Visit This Underrated Midwest National Park For Incredible Waterfall Views

The U.S. has plenty of national parks. We're talking 425 sites managed by the National Park System, 63 of which have the "national park" designation. So, it's understandable that visitors might only get to hear about the most famous national parks in the country, such as Yellowstone, Grand Canyon, Everglades, and Great Smoky Mountain, which are household names at this point.
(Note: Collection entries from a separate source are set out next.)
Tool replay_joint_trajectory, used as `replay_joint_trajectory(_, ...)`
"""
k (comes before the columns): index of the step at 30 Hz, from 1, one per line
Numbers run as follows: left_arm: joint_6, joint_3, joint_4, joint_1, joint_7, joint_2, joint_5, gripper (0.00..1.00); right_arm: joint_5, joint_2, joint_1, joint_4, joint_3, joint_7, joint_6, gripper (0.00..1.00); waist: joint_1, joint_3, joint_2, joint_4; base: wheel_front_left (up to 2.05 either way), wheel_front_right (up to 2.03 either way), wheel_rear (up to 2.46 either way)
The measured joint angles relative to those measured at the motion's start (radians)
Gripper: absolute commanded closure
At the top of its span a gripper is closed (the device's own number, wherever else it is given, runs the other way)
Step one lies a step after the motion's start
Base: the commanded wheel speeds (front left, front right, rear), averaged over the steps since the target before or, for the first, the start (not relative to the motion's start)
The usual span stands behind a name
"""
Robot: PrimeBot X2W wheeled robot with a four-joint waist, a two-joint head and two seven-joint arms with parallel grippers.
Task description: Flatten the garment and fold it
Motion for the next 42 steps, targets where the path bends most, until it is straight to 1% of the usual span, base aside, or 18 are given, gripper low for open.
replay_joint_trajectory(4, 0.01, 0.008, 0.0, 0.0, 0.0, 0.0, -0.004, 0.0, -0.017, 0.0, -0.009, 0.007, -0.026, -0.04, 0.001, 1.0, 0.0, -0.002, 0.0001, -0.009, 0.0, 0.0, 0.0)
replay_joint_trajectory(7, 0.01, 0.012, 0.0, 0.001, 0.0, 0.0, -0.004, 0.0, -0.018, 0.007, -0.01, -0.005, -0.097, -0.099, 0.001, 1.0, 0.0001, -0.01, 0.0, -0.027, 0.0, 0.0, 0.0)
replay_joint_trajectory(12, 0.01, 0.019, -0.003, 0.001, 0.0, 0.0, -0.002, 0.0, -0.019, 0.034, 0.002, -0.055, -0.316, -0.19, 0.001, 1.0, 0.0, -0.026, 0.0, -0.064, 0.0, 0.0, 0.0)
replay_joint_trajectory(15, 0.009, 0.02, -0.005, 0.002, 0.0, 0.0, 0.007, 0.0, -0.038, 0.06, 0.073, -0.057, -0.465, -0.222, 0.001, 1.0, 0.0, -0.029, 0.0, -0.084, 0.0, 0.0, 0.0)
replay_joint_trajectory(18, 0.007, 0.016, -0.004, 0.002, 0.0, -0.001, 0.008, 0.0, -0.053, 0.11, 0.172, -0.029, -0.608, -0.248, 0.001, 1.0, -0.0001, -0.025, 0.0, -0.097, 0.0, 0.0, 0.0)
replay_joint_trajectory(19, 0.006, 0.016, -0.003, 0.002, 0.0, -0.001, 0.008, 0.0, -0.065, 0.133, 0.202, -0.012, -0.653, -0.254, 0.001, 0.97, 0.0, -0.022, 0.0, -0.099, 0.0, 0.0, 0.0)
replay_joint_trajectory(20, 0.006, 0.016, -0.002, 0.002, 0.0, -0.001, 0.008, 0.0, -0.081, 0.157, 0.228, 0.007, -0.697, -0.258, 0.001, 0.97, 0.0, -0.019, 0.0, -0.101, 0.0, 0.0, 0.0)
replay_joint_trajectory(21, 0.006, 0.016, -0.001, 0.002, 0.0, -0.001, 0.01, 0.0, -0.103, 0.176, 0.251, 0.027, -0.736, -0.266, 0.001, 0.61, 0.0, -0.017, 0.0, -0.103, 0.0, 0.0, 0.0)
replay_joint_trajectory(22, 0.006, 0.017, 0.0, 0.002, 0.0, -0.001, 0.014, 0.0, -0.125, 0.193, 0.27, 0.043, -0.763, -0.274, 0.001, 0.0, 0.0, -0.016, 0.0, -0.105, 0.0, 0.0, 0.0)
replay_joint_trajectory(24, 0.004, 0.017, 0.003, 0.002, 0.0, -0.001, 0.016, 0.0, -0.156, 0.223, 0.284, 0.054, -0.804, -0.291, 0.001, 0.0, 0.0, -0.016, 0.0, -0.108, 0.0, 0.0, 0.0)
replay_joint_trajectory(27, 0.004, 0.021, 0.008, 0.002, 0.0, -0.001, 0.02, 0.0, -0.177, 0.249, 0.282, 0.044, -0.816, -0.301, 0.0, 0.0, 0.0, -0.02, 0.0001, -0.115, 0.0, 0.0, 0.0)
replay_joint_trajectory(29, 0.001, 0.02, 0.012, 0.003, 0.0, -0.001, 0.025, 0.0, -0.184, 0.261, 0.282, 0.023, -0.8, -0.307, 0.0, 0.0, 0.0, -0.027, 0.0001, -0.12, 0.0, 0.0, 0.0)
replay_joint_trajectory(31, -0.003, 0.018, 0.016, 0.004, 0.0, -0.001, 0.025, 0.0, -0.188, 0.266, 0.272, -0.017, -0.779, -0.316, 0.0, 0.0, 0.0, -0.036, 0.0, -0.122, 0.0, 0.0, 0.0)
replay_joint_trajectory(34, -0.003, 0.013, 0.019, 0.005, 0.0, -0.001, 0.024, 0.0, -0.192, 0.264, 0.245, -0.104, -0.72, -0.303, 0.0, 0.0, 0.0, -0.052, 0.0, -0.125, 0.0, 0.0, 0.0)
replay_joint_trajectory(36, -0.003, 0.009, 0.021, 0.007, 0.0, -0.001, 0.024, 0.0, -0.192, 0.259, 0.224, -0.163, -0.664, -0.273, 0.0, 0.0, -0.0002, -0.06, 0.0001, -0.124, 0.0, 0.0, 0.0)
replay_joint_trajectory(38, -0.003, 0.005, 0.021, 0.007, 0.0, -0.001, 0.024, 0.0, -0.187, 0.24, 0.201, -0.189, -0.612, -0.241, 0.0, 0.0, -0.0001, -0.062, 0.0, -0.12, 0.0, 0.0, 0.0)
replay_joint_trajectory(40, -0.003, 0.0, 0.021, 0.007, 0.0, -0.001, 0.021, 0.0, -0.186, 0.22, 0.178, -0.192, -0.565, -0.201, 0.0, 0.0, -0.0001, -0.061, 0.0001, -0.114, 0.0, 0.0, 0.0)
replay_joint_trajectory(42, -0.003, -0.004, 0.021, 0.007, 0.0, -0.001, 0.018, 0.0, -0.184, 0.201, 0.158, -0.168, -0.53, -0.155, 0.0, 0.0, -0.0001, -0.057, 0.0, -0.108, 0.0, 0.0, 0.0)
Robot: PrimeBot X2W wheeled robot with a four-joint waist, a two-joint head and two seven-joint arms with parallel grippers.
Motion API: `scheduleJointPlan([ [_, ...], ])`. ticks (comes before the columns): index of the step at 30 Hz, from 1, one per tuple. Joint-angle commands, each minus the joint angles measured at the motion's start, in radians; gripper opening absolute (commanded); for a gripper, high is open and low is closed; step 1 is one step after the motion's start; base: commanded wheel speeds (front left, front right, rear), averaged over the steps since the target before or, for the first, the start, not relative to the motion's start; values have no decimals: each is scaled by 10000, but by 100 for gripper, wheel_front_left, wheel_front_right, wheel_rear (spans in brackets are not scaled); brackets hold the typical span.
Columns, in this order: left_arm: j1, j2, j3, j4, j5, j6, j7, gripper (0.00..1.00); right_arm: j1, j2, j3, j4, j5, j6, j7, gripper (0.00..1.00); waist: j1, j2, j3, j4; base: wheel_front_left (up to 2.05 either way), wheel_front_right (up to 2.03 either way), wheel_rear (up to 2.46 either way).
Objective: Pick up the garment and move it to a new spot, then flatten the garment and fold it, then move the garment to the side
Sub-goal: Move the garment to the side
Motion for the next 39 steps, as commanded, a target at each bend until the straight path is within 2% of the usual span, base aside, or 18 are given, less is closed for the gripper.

If you've noticed, none of these are located in the Midwest. It's not that there aren't any national parks in the region — there are plenty of Midwest national parks. They just aren't well known; a case in point is Cuyahoga Valley National Park in Ohio. 

Cuyahoga was only declared a national park in 2000; compared to the lineup, it's still a bit new on the national parks scene, but it has been a recreational area since 1974. What's great about Cuyahoga is its proximity to Cleveland and Akron. "It's right in the middle of these two urban areas, and it just feels like a green island in the middle," Pamela Barnes, the park's PIO and community engagement supervisor, told USA Today. "It's 33,000 acres, 125 miles of trails, and something for everyone to do, so that may come as a bit of a surprise in a metropolitan area." 

So, you won't be out in the wilderness but still be able to enjoy the peace and beauty of the park's natural surroundings, especially its waterfalls and amazing views.

Cuyahoga's beautiful waterfalls

Cuyahoga Valley National Park has over 100 waterfalls. Most of these are on the park's north side, including the most famous cascades. Brandywine Falls is the most popular of all and one of the reasons people come to Cuyahoga in the first place. At 60 feet, this fall, created by Brandywine Creek, is also the tallest in the park and one of the tallest in the state. Its cascading waters can appear like a bridal veil as it falls over shales and soft rocks. In autumn, the waterfall's gorge is a canvas of contrasting green hemlock and vibrant maple trees.

Another long waterfall, Bridal Veil Falls, can be found in Bedford Reservation. This waterfall, which drops 45 feet from Deerlick Creek, is a favorite spot for taking photos and is surrounded by hemlock and hardwood trees. Still in the Bedford Reservation, the seasonal Linda Falls forms a double fall when there is runoff but provides scenic views from both sides of a ravine. 

Meanwhile, Blue Hen Falls features a scenic hike before the 15-foot cascades appear into view. If you have time, try to find a rock to sit on and continue your appreciation of the natural marvel in peace and quiet. There are also small waterfalls, such as those found in Deer Lick Cave Area, which the Cleveland Metroparks manage.

Getting to Cuyahoga's waterfall viewing areas

Let's start with Brandywine Falls. The most famous falls of the park are also the easiest to reach — perhaps part of the reason for its popularity. "...[W]hat's great about it is it is accessible for anyone," Pamela Barnes informs USA Today. "It's just a short walk down a wooden boardwalk to a totally accessible viewing area."

To reach Bridal Veil Falls, you'll need to trek the dirt road along Deerlick Creek. Then, descend the wooden steps. The trail to this waterfall is popular with hikers, so you'll probably see some people walking along the trail. If you'd rather be alone or with fewer people, head to Blue Hen Falls. Cross the road from the Boston Mill Visitor Center's big park sign and find the blue blazes that mark the Buckeye Trail. This trail will lead up two ridges, down to a ravine before ascending a hill, and wind through the forest. Allot one to two hours to complete this trail. Alternatively, you could start at the Jaite Trailhead, but you'll have to walk a longer distance to the falls.

To view the Deer Lick Cave Area falls, the same blue blazes mark the trail from the parking lot, then down and up a ravine, where a small waterfall to the right awaits you. For Linda Falls, you'll need to follow the Sagamore Creek Trail, which brings you to the forest. When you reach the bottom of a gorge, head upstream; downstream, you'll find other waterfalls too.